Família atrasa prestações da casa e é despejada
Marcos Zanatta
De Maringá
A Cohapar, através da Justiça, despejou ontem a família do catador de papel Pedro Francisco Pereira, 45 anos, que há quatro anos não pagava prestação da casa onde morava, no Conjunto São Silvestre, em Maringá. Ele alega que trabalhava na prefeitura quando ficou doente, foi demitido e teve que cortar o pagamento da prestação. A última cobrança que ele recebeu, em novembro do ano passado, era de R$ 20,78. A dívida de Pereira passa de R$ 2 mil. Não tenho como pagar, disse. Na casa moravam Pereira, a mulher e duas filhas menores, e na edícula que ele construiu no terreno outra filha, o genro e quatro crianças.

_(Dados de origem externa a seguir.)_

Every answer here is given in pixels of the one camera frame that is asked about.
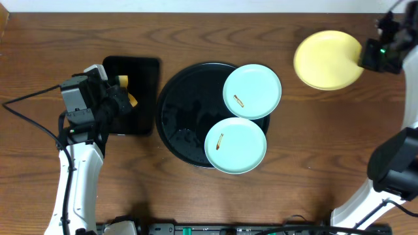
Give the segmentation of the green yellow sponge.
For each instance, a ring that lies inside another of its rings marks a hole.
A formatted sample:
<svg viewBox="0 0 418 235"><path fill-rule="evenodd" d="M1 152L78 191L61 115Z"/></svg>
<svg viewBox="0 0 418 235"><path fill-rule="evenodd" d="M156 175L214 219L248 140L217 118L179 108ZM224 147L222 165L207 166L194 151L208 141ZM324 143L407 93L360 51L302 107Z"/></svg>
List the green yellow sponge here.
<svg viewBox="0 0 418 235"><path fill-rule="evenodd" d="M134 108L138 104L138 101L127 90L127 87L129 85L128 75L118 75L118 76L116 76L116 80L119 83L119 86L127 92L127 96L128 96L128 99L129 99L129 103Z"/></svg>

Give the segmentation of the yellow plate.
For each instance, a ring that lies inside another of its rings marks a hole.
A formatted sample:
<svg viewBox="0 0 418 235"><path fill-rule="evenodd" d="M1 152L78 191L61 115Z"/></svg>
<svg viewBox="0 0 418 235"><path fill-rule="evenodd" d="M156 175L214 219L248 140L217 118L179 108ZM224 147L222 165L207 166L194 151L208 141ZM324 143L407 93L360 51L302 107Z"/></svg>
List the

Ontem à tarde, vizinhos tentavam guardar móveis e roupas das duas famílias. Pereira tentava arrumar uma lona para cobrir os poucos objetos que estavam no quintal de um vizinho. Não tenho para onde ir. Meu irmão que mora em Maringá não tem como me ajudar, dizia. Ele estava revoltado também porque o genro, que morava em uma edícula construída nos fundos, também foi despejado. O subgerente da Cohapar na região de Maringá, Milton Maziero, disse que Pereira teve todas as chances de negociar. Mas ele não aceitou a proposta de rescisão do contrato e nem se defendeu na ação judicial.